Parece que tudo está mais completo, mais preenchido. Para além da parte física (o carro mais preenchido, a casa mais preenchida, o quarto mais preenchido), também os nossos dias, o nosso cansaço, a nossa paciência… tudo fica mais preenchido.

És tão parecida com a tua irmã… Mas tão diferente. Com um ano é já és tão tu.
És tão teimosa e quando queres uma coisa levas mesmo a tua avante.
És tão dorminhoca e quando tens sono só queres a tua cama para poderes adormecer.
És comilona e enquanto tiveres comida está tudo bem.
És tão risonha e, apesar de ainda não se perceber muito bem, parece que também não és muito tímida. Desde que te tratem bem, contigo está tudo bem.
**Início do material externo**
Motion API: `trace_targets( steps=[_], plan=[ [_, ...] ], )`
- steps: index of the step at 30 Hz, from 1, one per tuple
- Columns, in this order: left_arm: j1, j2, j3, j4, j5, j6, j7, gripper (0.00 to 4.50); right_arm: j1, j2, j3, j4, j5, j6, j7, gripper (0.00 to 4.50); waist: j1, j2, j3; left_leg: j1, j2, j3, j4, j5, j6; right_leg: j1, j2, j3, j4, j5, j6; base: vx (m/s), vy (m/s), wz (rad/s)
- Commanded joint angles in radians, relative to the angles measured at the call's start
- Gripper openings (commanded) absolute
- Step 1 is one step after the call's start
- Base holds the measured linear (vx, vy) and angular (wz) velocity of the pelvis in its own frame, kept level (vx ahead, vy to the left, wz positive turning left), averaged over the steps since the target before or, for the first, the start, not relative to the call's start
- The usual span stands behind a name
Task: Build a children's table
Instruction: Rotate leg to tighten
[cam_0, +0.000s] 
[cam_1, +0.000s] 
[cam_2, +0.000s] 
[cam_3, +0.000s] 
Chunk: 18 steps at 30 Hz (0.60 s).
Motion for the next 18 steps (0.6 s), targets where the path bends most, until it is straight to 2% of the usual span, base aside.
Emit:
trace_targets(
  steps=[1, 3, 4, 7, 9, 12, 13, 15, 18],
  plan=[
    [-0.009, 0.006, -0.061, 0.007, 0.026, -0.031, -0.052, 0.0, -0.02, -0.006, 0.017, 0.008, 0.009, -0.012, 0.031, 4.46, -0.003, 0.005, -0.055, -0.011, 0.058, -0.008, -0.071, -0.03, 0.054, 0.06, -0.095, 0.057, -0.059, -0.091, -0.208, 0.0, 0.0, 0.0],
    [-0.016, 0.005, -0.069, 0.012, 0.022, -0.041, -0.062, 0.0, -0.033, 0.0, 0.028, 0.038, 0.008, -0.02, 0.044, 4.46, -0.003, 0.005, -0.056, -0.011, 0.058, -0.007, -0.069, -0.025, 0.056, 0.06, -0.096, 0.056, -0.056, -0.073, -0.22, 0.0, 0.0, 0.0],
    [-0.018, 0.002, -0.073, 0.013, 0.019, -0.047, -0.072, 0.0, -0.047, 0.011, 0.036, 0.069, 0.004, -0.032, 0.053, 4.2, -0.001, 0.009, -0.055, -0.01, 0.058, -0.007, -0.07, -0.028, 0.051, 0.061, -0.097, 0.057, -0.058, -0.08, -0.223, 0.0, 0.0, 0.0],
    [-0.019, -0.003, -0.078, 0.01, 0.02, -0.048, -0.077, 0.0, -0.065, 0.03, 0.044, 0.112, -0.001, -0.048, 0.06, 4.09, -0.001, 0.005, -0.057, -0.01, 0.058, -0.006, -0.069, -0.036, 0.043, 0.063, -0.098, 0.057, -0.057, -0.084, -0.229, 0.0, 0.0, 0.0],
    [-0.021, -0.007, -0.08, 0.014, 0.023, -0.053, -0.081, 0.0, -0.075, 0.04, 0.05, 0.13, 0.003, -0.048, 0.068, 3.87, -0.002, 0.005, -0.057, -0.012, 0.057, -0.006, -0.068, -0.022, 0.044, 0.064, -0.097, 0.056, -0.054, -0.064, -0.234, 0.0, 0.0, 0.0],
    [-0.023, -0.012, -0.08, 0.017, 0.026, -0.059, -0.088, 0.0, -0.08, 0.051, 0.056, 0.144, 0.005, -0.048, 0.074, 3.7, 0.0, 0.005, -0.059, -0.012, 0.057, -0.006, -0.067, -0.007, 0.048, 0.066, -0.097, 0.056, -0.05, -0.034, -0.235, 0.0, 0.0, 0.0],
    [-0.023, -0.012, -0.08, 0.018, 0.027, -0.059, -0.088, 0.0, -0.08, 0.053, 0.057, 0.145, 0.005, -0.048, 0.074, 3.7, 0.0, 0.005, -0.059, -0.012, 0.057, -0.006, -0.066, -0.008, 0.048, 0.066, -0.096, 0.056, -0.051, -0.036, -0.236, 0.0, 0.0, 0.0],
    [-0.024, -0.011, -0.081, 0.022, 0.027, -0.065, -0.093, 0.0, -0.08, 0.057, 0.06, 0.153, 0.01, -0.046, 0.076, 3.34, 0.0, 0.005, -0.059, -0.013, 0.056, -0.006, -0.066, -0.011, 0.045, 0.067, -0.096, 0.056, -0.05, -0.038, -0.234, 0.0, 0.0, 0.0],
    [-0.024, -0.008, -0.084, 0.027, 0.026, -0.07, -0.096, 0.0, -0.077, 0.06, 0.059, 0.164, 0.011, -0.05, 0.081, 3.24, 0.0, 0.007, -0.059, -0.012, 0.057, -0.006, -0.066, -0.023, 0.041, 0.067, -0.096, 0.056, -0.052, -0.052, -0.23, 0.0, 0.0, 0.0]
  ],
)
Gostas tanto da tua família. O sorriso que fazes quando nos vês, os braços que esticas a pedir colo, as festinhas brutas que fazes, os beijinhos que atiras, evidenciam o carinho que começas a sentir por nós.
Mas gostas mesmo muito é da tua irmã: as brincadeiras que têm no carro, os olhares malandros que trocam como se estivessem a preparar uma grande malandrice, as músicas que começas a cantar com a tua irmã o sorriso de admiração que tens pela tua irmã mais velha… São tão ternos e comoventes!


Rezo para que cresças sempre com este orgulho e admiração pela tua família e pela tua irmã. Que sejamos capazes de ser sempre exemplo para ti! De te conseguir mostrar um caminho a seguir, mas que esse caminho seja sempre percorrido por ti!
JP

sexta-feira, 14 de fevereiro de 2014

Eu sei que pode não dar sorte

Mas não posso deixar de fazer aqui um festejo porque:

A MATILDE DORMIU A NOITE TODA!


Shshshshshshsh! Faz de conta que eu não disse nada :)

terça-feira, 28 de janeiro de 2014

quinta-feira, 14 de novembro de 2013

À mulherzinha da minha vida!

Foi há 3 anos!
Mas, como qualquer história que se preze, nenhuma história começa no momento do nascimento, mas sim no momento em que é sonhada e desejada…

Por isso, foi há pouco mais de 5 anos, no dia em que eu e a tua mãe aceitámos ficar juntos para sempre, amar-nos e respeitar-nos e aceitar todos os filhos que Deus nos desse, que te começámos a amar.
Não sabíamos que filho íamos ter porque, se soubéssemos,… íamos amar-te ainda mais, desde o princípio.

Antes de te conhecermos, já nós te amávamos, só por seres fruto do nosso amor. Mas quando se olha para esse fruto e se vê como ele vai amadurecendo e ficando saboroso, como é misterioso e como evolui, faz com que nos apeteça ter uma taça cheia desse fruto.

O teu sentido de humor preenche-nos
A tua liderança orgulha-nos.
A tua teimosia envergonha-nos (por sermos iguais).
O teu carinho surpreende-nos.
A tua bondade enternece-nos.
A tua inteligência maravilha-nos.
A tua presença… completa-nos.

Se Deus nos tivesse pedido para escolhermos o filho que queríamos ter, não seria capaz de o descrever, mas quereria uma criança assim, igualzinha a ti. Um ser humano completo: cheio de virtudes e com alguns defeitos, para apimentar a coisa e tornar tudo mais bonito.

Sabes? Às vezes olho para ti a dormir… e não tenho medo de te ver crescer. Faz parte… Enquanto dormes, tranquilamente, também eu fecho os olhos e peço a Deus para que eu e a tua mãe sejamos dignos desta nobre, difícil, árdua e enriquecedora missão de te educar.
Rezo para que o nosso Amor seja exemplo para ti, como um farol no nevoeiro.
Rezo para que o respeito que temos um pelo outro passe para ti como se fosse assimilado.

E rezo para que tu cresças, não perfeita, não para seres “fantástica”, mas para seres especial, feliz e capaz de fazeres os outros felizes! 
Rezo para que tu sejas… simplesmente TU!